Es scheinen immer noch dieselben Mädchen zu sein, aus allen Gegenden der Monarchie zusammengetrieben, jung aufgeblüht, bereit, sich darzubringen. Und die anderen, von denen ein paar Jahre in Wien schon alle Blüte abgestreift haben, die nun statt ihrer neuen, färbigen Kopftücher Damenhüte von unwahrscheinlicher Eleganz und märchenhafter Verschollenheit tragen, in ihrer Art schon hoffnungslos verfälscht und in der Offenherzigkeit ihrer frühen Instinkte schon von Laster und Lüge angehaucht sind.

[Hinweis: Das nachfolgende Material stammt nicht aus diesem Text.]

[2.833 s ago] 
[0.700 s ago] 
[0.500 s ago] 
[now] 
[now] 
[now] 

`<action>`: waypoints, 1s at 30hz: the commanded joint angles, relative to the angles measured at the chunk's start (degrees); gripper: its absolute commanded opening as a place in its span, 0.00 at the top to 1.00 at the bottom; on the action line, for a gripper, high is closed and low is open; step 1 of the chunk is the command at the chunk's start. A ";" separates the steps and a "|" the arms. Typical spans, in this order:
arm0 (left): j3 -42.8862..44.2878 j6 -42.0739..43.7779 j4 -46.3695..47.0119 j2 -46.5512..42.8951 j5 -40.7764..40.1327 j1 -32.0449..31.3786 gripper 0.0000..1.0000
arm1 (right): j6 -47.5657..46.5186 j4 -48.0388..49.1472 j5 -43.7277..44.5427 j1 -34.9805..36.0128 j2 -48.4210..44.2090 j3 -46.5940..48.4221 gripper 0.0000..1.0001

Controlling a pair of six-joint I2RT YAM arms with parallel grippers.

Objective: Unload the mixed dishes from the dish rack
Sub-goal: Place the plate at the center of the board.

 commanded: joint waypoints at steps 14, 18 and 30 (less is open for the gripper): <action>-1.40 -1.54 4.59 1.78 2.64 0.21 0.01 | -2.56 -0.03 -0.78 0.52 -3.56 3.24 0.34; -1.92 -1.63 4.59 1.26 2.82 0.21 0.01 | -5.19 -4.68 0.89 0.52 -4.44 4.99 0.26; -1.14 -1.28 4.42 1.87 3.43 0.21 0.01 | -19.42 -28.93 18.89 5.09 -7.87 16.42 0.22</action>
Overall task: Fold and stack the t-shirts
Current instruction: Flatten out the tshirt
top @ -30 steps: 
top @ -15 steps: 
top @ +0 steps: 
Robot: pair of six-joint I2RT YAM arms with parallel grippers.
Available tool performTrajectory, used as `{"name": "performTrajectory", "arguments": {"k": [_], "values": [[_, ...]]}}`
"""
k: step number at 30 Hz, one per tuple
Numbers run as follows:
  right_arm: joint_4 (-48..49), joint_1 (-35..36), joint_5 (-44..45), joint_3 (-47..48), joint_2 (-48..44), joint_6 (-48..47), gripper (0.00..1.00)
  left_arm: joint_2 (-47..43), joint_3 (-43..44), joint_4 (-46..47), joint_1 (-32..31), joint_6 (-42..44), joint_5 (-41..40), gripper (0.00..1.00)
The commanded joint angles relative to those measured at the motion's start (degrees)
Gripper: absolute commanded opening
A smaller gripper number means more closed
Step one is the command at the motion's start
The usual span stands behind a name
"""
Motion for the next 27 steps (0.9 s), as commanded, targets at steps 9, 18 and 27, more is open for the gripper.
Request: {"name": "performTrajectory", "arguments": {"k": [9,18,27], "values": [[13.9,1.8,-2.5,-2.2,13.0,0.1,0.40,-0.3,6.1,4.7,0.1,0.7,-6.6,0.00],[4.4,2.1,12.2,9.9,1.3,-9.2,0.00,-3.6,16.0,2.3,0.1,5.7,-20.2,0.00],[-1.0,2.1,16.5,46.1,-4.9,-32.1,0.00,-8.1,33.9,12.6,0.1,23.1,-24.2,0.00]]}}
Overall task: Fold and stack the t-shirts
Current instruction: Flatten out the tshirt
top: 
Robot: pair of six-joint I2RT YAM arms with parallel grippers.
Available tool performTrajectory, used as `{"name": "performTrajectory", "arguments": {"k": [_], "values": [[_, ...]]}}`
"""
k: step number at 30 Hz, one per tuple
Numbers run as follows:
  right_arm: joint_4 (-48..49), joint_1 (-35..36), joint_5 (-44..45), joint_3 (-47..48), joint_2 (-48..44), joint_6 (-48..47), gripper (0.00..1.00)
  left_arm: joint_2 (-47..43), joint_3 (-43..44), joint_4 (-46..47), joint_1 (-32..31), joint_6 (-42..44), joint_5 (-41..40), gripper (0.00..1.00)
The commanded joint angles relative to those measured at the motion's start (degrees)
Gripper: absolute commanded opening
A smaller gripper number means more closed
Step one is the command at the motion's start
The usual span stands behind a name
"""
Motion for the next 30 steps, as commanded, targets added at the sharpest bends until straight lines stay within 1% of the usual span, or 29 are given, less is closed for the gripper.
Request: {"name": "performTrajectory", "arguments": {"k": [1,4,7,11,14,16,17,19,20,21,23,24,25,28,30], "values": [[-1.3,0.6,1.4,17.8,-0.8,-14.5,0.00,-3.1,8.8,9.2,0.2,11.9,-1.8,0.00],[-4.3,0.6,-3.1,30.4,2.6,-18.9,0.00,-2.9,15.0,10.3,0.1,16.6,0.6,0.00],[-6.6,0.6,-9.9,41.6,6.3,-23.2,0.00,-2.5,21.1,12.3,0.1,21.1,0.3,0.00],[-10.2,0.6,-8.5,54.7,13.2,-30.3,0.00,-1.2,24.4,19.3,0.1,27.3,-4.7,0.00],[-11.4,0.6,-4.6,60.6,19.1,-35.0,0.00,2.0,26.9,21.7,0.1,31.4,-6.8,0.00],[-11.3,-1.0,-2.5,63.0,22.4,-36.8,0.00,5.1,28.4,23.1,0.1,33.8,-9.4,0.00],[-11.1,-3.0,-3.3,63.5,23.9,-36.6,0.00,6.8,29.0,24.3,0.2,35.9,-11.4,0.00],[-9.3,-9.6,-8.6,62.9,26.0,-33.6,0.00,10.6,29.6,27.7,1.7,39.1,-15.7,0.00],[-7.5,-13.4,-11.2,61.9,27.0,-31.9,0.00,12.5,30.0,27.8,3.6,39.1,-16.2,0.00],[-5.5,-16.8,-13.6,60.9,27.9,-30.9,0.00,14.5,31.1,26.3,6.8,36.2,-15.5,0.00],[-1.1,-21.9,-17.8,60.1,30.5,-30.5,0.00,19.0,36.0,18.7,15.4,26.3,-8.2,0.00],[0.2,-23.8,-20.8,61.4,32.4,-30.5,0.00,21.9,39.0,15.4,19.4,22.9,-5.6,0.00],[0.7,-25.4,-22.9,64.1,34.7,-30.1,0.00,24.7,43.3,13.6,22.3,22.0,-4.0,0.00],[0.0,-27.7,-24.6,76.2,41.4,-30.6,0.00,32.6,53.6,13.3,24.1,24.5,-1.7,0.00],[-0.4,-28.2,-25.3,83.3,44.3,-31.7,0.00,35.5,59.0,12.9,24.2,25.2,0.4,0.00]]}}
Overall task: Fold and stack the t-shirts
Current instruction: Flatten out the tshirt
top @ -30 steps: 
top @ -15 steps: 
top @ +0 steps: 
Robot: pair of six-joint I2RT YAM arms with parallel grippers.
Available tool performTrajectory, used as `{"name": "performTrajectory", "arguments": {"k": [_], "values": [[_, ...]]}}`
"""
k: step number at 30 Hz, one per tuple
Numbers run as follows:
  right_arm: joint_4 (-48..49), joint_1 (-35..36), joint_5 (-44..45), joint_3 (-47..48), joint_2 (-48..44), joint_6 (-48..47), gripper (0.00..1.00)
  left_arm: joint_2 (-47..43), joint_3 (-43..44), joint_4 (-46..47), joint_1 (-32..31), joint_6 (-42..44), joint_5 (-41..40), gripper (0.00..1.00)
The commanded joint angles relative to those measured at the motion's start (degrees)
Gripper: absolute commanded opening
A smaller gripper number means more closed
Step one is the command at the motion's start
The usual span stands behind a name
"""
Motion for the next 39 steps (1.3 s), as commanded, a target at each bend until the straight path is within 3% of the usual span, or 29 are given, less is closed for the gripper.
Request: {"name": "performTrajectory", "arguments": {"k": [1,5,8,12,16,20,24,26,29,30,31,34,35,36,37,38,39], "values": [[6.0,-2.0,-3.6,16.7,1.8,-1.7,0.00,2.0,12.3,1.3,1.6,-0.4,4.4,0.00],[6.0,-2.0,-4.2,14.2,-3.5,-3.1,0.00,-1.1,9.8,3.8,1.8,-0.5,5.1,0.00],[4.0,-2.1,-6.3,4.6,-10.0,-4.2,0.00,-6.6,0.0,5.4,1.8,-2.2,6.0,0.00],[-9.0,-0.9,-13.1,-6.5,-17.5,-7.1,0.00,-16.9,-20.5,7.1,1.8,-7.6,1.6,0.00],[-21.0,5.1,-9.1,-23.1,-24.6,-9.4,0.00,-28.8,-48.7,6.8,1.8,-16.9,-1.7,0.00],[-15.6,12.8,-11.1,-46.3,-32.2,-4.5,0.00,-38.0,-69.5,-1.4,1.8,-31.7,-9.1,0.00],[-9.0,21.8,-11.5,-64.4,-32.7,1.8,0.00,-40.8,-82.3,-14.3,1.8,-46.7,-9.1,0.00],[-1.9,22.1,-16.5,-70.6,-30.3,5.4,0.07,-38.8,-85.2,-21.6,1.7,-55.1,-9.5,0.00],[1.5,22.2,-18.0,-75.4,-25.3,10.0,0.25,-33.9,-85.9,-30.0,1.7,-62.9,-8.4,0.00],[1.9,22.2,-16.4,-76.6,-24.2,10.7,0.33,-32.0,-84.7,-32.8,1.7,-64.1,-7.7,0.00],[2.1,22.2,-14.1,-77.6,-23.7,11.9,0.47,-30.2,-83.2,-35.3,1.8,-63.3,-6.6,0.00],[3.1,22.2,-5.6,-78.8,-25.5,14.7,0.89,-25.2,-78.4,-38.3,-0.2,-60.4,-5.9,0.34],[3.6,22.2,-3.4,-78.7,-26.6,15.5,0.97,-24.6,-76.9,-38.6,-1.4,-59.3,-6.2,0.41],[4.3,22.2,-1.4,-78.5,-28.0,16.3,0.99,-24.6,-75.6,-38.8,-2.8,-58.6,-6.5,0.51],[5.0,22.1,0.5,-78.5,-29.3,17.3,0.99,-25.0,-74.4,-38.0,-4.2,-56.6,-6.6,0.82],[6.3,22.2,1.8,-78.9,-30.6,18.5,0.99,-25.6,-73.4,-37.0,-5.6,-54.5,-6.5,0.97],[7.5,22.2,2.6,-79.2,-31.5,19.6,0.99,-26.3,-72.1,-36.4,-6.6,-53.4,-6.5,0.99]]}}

Über alle aber schlägt in blechernen Weisen schmetternd die Musik zusammen, und es scheint auch dieselbe Musik von einst noch zu sein. Der ganze Saal dampft von Jugend, Begierde, Rausch und Taumel. Und es ist wie ein unabänderliches Gesetz, wie ein Ewigkeitsrhythmus in diesen immer gleichen Menschen, in dieser immer gleichen Musik, die den Armen, Heimatsfremden und Sehnsüchtigen auf diesen Brettern hier einen Traum von Glück, Heimat und Liebe gibt. Unzählige werden in der Stadt drinnen niedergetreten, zerstampft, vernichtet, verschwinden spurlos, und niemand weiß von ihnen. Aber unaufhörlich erneuert sich die Jugend, unaufhörlich tritt sie in erneuter Kraft und Ahnungslosigkeit zum Tanze an, schwingt sich immer wieder im gleichen Takte. M-tata, Mm-tata, M-tata, Bum!